Get Started with Video Curation#

This guide shows how to install Curator and run your first video curation pipeline.

The example pipeline processes a list of videos, splitting each into 10‑second clips using a fixed stride. It then generates clip‑level embeddings for downstream tasks such as duplicate removal and similarity search.

Overview#

This quickstart guide demonstrates how to:

Install NeMo Curator with video processing support
Set up FFmpeg with GPU-accelerated encoding
Configure embedding models (Cosmos-Embed1 or InternVideo2)
Process videos through a complete splitting and embedding pipeline
Generate outputs ready for duplicate removal, captioning, and model training

What you’ll build: A video processing pipeline that:

Splits videos into 10-second clips using fixed stride or scene detection
Generates clip-level embeddings for similarity search and deduplication
Optionally creates captions and preview images
Outputs results in formats compatible with multimodal training workflows

Prerequisites#

System Requirements#

To use NeMo Curator’s video curation capabilities, ensure your system meets these requirements:

Operating System#

Ubuntu 24.04, 22.04, or 20.04 (required for GPU-accelerated video processing)
Other Linux distributions may work but are not officially supported

Python Environment#

Python 3.10, 3.11, or 3.12
uv package manager for dependency management
Git for model and repository dependencies

GPU Requirements#

NVIDIA GPU required (CPU-only mode not supported for video processing)
Architecture: Volta™ or newer (compute capability 7.0+)
- Examples: V100, T4, RTX 2080+, A100, H100
CUDA: Version 12.0 or above
VRAM: Minimum requirements by configuration:
- Basic splitting + embedding: ~16GB VRAM
- Full pipeline (splitting + embedding + captioning): ~38GB VRAM
- Reduced configuration (lower batch sizes, FP8): ~21GB VRAM

Software Dependencies#

FFmpeg 7.0+ with H.264 encoding support
- GPU encoder: h264_nvenc (recommended for performance)
- CPU encoders: libopenh264 or libx264 (fallback options)

Tip

If you don’t have uv installed, refer to the Installation Guide for setup instructions, or install it quickly with:

curl -LsSf https://astral.sh/uv/0.8.22/install.sh | sh source $HOME/.local/bin/env 

Install#

Create and activate a virtual environment, then choose an install option:

Note

Cosmos-Embed1 (the default) is generally better than InternVideo2 for most video embedding tasks. Consider using Cosmos-Embed1 (cosmos-embed1-224p) unless you have specific requirements for InternVideo2.

PyPi Without internvideo2

uv pip install torch wheel_stub psutil setuptools setuptools_scm uv pip install --no-build-isolation "nemo-curator[video_cuda12]" 
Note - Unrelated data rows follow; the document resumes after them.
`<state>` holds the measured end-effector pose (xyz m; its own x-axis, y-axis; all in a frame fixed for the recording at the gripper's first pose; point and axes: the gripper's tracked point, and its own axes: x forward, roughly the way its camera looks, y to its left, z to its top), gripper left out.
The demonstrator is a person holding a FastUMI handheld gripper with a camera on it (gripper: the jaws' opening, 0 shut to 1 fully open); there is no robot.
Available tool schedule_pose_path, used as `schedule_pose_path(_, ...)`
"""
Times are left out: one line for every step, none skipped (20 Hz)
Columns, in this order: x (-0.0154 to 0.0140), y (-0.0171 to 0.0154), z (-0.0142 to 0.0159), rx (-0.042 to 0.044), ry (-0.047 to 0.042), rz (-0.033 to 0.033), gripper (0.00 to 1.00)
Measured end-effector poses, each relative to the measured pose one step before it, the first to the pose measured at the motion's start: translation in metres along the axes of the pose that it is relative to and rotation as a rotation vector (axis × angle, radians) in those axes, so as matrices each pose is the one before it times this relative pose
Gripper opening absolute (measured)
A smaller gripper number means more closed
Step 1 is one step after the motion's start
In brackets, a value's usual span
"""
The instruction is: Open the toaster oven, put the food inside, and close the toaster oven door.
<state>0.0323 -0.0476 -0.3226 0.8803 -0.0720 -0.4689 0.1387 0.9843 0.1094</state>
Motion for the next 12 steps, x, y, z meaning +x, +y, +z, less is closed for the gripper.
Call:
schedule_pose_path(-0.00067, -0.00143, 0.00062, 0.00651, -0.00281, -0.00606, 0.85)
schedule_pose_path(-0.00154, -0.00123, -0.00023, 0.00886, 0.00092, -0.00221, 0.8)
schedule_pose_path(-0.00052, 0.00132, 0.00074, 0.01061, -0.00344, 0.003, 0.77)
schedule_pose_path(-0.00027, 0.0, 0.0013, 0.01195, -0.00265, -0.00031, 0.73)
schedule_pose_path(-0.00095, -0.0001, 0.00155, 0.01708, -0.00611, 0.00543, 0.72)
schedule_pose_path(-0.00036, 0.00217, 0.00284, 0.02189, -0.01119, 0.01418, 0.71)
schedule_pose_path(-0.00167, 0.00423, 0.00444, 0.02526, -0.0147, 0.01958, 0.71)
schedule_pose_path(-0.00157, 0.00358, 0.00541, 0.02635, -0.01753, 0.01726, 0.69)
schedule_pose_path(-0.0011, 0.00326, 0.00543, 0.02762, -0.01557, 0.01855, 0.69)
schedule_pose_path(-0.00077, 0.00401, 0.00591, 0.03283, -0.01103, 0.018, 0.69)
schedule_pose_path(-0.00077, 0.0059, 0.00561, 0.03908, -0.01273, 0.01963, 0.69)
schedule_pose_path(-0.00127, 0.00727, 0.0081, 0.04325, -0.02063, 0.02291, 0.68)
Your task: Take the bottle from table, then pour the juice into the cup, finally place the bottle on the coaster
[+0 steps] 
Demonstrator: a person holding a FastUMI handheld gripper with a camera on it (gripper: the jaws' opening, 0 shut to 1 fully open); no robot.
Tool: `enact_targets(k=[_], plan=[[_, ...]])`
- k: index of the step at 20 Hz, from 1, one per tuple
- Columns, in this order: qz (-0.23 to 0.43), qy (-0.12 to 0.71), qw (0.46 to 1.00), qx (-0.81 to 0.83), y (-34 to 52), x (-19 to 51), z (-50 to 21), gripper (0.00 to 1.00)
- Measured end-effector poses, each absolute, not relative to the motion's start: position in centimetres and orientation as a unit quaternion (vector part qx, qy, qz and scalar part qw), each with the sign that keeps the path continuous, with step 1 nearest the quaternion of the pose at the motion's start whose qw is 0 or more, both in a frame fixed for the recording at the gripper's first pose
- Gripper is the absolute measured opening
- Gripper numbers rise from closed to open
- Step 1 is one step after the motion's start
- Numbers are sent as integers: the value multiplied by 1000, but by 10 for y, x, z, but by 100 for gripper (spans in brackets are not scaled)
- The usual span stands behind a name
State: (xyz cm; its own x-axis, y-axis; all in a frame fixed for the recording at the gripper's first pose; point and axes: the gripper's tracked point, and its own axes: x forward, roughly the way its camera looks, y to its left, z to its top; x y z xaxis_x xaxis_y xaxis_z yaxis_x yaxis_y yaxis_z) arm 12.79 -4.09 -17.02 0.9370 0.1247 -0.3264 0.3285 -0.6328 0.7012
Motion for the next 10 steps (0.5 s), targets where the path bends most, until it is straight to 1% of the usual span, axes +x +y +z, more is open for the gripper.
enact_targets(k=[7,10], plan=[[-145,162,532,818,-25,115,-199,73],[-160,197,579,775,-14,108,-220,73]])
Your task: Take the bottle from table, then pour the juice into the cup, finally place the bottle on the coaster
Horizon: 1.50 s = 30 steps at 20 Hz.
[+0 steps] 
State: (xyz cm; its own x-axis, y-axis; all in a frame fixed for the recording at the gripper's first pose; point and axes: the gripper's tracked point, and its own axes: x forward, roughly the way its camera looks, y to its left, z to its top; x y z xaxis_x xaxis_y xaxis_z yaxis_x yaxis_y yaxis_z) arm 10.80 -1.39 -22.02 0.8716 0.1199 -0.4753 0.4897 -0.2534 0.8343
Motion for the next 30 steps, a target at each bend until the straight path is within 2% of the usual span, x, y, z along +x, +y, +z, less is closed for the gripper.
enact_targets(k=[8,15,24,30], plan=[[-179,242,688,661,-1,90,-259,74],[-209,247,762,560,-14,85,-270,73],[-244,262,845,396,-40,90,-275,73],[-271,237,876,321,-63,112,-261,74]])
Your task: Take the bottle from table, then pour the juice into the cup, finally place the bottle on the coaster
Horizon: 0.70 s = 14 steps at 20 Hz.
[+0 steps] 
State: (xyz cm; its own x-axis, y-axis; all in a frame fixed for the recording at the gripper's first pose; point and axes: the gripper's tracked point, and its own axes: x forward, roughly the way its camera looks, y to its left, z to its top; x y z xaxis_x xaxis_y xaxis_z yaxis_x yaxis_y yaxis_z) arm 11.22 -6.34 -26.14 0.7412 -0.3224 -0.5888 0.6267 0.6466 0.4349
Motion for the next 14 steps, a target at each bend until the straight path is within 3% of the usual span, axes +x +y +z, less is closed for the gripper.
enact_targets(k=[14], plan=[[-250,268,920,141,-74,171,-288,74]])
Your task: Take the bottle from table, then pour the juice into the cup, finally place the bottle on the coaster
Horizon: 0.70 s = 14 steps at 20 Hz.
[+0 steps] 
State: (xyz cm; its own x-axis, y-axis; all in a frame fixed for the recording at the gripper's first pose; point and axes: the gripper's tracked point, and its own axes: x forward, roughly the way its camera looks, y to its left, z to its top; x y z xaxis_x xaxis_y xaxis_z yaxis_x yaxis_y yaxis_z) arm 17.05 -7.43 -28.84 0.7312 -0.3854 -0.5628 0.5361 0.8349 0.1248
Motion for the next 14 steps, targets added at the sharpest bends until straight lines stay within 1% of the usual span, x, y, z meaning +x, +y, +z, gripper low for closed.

Source Without internvideo2

git clone https://github.com/NVIDIA-NeMo/Curator.git cd Curator uv sync --extra video_cuda12 --all-groups source .venv/bin/activate 

PyPi With internvideo2

# Install base dependencies uv pip install torch wheel_stub psutil setuptools setuptools_scm uv pip install --no-build-isolation "nemo-curator[video_cuda12]" # Clone and set up InternVideo2 git clone https://github.com/OpenGVLab/InternVideo.git cd InternVideo git checkout 09d872e5093296c6f36b8b3a91fc511b76433bf7 # Download and apply NeMo Curator patch curl -fsSL https://raw.githubusercontent.com/NVIDIA/NeMo-Curator/main/external/intern_video2_multimodal.patch -o intern_video2_multimodal.patch patch -p1 < intern_video2_multimodal.patch cd .. # Add InternVideo2 to the environment uv pip install InternVideo/InternVideo2/multi_modality 

Source With internvideo2

git clone https://github.com/NVIDIA-NeMo/Curator.git cd Curator uv sync --extra video_cuda12 --all-groups bash external/intern_video2_installation.sh uv add InternVideo/InternVideo2/multi_modality source .venv/bin/activate  

NeMo Curator Container

NeMo Curator is available as a standalone container:

# Pull the container docker pull nvcr.io/nvidia/nemo-curator:25.09 # Run the container docker run --gpus all -it --rm nvcr.io/nvidia/nemo-curator:25.09 

Install FFmpeg and Encoders#

Curator’s video pipelines rely on FFmpeg for decoding and encoding. If you plan to encode clips (for example, using --transcode-encoder libopenh264 or h264_nvenc), install FFmpeg with the corresponding encoders.

Debian/Ubuntu (Script)

Use the maintained script in the repository to build and install FFmpeg with libopenh264 and NVIDIA NVENC support. The script enables --enable-libopenh264, --enable-cuda-nvcc, and --enable-libnpp.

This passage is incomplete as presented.